PBS job submission and execution

From Notes_Wiki

Home > CentOS > CentOS 7.x > CentOS 7.x Rocks cluster 7.0 > PBS job submission and execution


Sample pbs stress job for testing

We can test PBS installation by validating whether we are able to submit jobs and they are executing properly on various nodes using:

  1. Install stress package on all the nodes
    yum install -y stress
    Assumes epel, etc. are enabled as part of compute/execution node setup
  2. Create the PBS script 'load.sh' to run workloads on 8 specific nodes using:
    #! /bin/bash
    
    #PBS -N jobname
    #PBS -q queuename
    #PBS -V
    #PBS -l nodes=8
    
    /opt/openmpi/bin/mpirun -host compute-0-0,compute-0-1,compute-0-2,compute-0-3,compute-0-4,compute-0-5,compute-0-6,compute-0-7  -n 8 /usr/bin/stress --cpu 20 --vm 5 --vm-bytes 10G --timeout 60s
    
    Note: This script will use 20 cpus, around 50G memory and run for one minute in 8 nodes
  3. Other better option is to use below load.sh script instead
    #!/bin/bash
    
    #PBS -N job
    #PBS -q testq1
    #PBS -V
    #PBS -l nodes=2:ppn=2
    
    /opt/openmpi/bin/mpirun -machinefile $PBS_NODEFILE -np 4 /usr/bin/stress --cpu 1 --vm-bytes 10G --timeout 60s
    
    This allows pbs to pick 2 nodes (nodes=2) and run 2 process per node (ppn=2) among these nodes for total of 4 processes (-np 4).
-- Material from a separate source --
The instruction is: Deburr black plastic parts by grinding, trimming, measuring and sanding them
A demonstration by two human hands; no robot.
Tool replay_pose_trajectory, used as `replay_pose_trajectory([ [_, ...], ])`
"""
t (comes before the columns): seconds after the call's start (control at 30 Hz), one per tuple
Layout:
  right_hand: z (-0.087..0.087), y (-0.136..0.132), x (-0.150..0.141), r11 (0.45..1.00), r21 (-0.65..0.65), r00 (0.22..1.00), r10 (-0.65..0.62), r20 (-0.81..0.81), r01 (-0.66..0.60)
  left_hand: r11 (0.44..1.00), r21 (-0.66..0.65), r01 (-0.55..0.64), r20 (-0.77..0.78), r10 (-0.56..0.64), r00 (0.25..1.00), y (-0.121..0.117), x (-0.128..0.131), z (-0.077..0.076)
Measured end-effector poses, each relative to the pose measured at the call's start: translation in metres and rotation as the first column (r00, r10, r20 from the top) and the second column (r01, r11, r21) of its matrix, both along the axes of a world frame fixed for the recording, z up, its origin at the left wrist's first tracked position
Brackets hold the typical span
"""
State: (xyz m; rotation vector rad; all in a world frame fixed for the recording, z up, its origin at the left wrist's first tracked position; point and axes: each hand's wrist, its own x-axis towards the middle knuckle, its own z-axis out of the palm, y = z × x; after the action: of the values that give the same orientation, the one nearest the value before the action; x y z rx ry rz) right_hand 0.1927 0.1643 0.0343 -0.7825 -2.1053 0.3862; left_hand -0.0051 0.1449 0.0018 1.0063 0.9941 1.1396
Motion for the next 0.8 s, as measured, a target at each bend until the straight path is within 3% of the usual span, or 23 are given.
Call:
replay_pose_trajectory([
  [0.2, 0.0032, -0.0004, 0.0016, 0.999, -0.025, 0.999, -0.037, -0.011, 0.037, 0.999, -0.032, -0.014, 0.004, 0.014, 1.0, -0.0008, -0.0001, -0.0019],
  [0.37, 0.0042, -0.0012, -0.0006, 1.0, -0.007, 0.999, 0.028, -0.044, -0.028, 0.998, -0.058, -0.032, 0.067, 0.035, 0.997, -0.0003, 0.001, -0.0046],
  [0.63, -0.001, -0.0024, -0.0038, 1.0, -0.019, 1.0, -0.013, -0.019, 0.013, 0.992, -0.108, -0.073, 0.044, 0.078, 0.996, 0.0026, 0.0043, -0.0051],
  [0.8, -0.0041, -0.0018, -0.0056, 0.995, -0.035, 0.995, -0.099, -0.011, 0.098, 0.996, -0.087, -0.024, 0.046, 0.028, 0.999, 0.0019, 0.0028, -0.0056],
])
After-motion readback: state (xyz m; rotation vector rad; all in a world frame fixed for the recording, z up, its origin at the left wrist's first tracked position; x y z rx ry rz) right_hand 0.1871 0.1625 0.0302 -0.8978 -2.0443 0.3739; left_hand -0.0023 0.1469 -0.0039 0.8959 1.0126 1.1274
This way we dont need to provide hostnames in the script file.
  4. If submittion of jobs as root is not enabled (It is disabled by default, recommended to leave it disabled), then we need to create common users across all nodes for the job submission process to work.
    For example
    useradd user1
    passwd user1
    rocks sync users
  5. Also the users created should have ssh-keybased password-less ssh from one machine to another machines for the same user. In case of rocks this is not working by default unless we do following (Required only once on master)
    ls -l /usr/libexec/openssh/ssh-keysign
    chmod u+s /usr/libexec/openssh/ssh-keysign
    ls -l /usr/libexec/openssh/ssh-keysign
  6. Submit the jobs in multiple nodes using normal user eg user1 as:
    qsub load.sh
    This assume /opt/pbs/bin is in $PATH before /opt/gridengine/bin
  7. Check the CPU/RAM utilization on the compute nodes
    top
  8. OR for better graphics use:
    yum -y install htop
    htop


Email status of PBS job execution

For sending mails after/before job execution, Postfix or SMTP should be configured in the master server.

Normal emails

Below two parameters should be added in the pbs job script (ex: load.sh) along with other parameters.

#PBS -m abe
#PBS -M pavan@gbb.co.in

Explanation of " abe "

a
Mail is sent when the job is aborted by the batch system.
b
Mail is sent when the job begins execution.
e
Mail is sent when the job terminates.


Exception emails

If mails are not required from particuler job, then change the below parameter in the pbs job script.

#PBS -m n

Where:

n
No normal mail is sent. Mail for job cancels and other events outside of normal job processing are still sent.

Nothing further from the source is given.